On Sun, Dec 07, 2014 at 09:33:26AM +0100, Jean-Francois Dockes wrote:
> Agustin Martin writes:
>  > 2014-12-06 16:46 GMT+01:00 Jean-Francois Dockes <j...@dockes.org>:
>  > > Package: aspell
>  > > Version: 0.60.7~20110707-1.3
>  > > Severity: important
>  > >
>  > > Example run:
>  > >
>  > > vj64$ /usr/bin/aspell --lang=en --encoding=utf-8 create master 
> /home/dockes/.recoll/aspdict.en.rws
>  > > Error: The language "en" is not known.

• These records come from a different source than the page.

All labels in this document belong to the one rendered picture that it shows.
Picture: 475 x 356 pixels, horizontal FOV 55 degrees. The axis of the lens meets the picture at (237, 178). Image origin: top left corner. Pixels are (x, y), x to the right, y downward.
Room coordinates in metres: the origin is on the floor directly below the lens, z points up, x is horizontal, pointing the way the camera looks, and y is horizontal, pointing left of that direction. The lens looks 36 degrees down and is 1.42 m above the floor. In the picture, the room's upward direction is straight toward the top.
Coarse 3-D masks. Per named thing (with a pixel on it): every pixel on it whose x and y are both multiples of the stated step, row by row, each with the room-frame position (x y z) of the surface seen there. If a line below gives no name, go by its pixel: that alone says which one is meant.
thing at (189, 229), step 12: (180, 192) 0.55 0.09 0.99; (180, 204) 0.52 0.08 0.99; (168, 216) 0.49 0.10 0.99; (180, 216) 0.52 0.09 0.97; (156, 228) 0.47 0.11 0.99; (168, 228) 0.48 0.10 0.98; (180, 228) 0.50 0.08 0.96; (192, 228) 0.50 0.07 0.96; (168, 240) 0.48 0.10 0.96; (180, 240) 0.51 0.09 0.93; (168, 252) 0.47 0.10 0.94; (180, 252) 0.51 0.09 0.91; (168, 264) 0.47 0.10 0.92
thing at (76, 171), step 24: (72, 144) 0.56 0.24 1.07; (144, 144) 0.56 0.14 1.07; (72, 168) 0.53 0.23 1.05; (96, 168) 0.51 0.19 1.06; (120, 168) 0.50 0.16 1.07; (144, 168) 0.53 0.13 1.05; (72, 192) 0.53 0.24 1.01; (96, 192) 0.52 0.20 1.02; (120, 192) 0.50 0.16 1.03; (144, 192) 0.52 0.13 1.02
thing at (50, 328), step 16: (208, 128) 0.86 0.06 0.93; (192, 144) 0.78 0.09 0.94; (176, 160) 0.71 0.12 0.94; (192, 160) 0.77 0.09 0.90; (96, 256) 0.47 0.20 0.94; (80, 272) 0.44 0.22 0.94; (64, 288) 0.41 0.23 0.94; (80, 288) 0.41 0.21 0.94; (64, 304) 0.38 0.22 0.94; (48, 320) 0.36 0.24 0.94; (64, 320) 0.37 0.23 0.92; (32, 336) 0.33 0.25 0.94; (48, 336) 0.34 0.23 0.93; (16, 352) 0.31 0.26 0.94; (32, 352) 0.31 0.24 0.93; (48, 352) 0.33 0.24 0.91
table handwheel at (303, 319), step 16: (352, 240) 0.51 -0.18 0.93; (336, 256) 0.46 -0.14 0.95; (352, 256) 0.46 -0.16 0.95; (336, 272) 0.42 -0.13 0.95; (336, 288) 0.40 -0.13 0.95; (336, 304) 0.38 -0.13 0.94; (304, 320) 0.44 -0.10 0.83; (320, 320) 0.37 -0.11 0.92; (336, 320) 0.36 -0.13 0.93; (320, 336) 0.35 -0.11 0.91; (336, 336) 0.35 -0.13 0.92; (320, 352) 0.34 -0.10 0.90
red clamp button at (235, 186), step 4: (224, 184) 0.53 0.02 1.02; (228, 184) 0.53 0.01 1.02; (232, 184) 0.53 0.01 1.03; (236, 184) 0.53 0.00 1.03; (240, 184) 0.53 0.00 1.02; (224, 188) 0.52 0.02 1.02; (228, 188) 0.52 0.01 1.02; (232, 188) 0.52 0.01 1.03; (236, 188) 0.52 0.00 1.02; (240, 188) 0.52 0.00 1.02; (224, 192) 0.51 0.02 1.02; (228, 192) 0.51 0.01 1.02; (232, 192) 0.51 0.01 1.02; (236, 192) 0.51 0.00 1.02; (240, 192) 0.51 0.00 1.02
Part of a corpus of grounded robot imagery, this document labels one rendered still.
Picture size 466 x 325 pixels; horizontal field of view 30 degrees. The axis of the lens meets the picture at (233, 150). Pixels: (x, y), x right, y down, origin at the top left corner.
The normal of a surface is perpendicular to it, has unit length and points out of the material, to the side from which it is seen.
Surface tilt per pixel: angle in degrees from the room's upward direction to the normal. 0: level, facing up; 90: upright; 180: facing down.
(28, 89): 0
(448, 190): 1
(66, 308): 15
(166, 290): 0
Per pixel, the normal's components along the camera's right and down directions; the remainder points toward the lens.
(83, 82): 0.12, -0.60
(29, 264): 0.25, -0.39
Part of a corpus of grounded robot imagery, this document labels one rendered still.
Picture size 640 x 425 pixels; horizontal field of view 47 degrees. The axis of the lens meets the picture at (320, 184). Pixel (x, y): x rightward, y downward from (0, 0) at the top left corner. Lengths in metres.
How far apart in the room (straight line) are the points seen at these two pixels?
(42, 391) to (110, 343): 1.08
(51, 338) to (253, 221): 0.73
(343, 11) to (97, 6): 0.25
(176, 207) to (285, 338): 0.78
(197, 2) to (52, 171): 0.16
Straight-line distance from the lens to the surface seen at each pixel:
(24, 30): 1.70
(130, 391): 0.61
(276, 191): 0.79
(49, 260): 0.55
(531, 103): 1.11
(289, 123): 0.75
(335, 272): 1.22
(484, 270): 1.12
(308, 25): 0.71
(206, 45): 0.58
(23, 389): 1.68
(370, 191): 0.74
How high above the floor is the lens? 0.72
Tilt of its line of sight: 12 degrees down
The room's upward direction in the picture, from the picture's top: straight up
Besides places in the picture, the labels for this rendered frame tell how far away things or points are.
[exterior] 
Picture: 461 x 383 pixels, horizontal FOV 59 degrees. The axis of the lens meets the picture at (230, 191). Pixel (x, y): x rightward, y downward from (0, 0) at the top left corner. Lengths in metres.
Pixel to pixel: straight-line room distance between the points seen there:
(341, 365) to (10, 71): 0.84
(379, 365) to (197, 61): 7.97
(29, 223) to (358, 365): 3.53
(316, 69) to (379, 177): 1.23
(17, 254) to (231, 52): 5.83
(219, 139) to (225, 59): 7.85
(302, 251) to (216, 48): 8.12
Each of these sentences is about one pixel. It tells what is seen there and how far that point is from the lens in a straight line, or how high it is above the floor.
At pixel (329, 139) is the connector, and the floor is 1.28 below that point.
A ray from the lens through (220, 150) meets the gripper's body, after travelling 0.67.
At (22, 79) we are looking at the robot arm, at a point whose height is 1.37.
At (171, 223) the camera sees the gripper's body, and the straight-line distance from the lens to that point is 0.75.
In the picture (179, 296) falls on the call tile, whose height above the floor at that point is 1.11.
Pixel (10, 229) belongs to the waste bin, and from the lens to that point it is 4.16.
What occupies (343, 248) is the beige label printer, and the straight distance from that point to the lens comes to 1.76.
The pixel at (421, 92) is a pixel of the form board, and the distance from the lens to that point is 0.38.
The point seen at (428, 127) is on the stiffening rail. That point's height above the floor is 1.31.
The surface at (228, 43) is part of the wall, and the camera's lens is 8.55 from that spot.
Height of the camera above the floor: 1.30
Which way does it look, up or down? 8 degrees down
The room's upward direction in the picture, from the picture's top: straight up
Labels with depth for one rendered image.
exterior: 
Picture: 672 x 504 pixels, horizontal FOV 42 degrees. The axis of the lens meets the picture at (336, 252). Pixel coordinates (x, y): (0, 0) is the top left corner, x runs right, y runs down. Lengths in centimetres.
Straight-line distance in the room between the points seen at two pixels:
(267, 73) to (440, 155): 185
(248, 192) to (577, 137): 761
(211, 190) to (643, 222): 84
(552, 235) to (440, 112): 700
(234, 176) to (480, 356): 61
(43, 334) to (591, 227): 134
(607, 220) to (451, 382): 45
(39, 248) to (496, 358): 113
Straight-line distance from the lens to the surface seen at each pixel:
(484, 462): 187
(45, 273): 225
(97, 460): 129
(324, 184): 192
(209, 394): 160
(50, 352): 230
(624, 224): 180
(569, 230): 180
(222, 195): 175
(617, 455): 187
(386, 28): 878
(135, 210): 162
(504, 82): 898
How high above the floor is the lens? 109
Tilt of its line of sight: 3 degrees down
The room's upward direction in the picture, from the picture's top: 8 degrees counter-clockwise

This is probably because: the 
> file "/usr/share/aspell/en.dat" can not be opened for reading.
>  > >
>  > > Indeed /usr/share/aspell/en.dat does not exist, but 
> /usr/lib/aspell/en.dat
>  > > does.
>  > >
>  > > Specifying --data-dir does not work either:
>  > >
>  > > vj64$ /usr/bin/aspell --data-dir=/usr/lib/aspell --lang=en 
> --encoding=utf-8 create master /home/dockes/.recoll/aspdict.en.rws
>  > > Error: The file "/usr/lib/aspell/iso-8859-1.cset" can not be opened for 
> reading.
>  > 
>  > Does  --local-data-dir work? aspell-autobuildhash creates hashes with
>  > something like
>  > 
>  > zcat /usr/share/aspell/es.cwl.gz | precat | aspell
>  > --per-conf=/dev/null  --local-data-dir=/usr/lib/aspell --lang=es
>  > create master /var/lib/aspell/es.rws
>  > 
>  > and works smoothly.
> 
> Yes, this works, but it was not necessary on Wheezy (or any other system on
> which Recoll runs, including non-Linux ones).
> 
> If some reason lead to changing the location of certain aspell data files,
> it would seem reasonable that a corresponding change of the compiled-in
> defaults would let the command run without special arguments as it did in
> the past.

This change was related to semi-multiarch implementation. A new option was
added to aspell to allow a dictionaries location different from libdir. At
the same time global aspell data files were moved to /usr/share/aspell,
mostly for cosmetic reasons. 

This did not affect usual aspell dict packages use nor creation by
aspell-autobuildhash (I wonder why I added back in 2006 the --local-data-dir
option to dictionaries-common aspell-autobuildhash, may be only a single
location was looked for at that time). Seems that unfortunately this
particular case did not show up when doing the multiarch tests.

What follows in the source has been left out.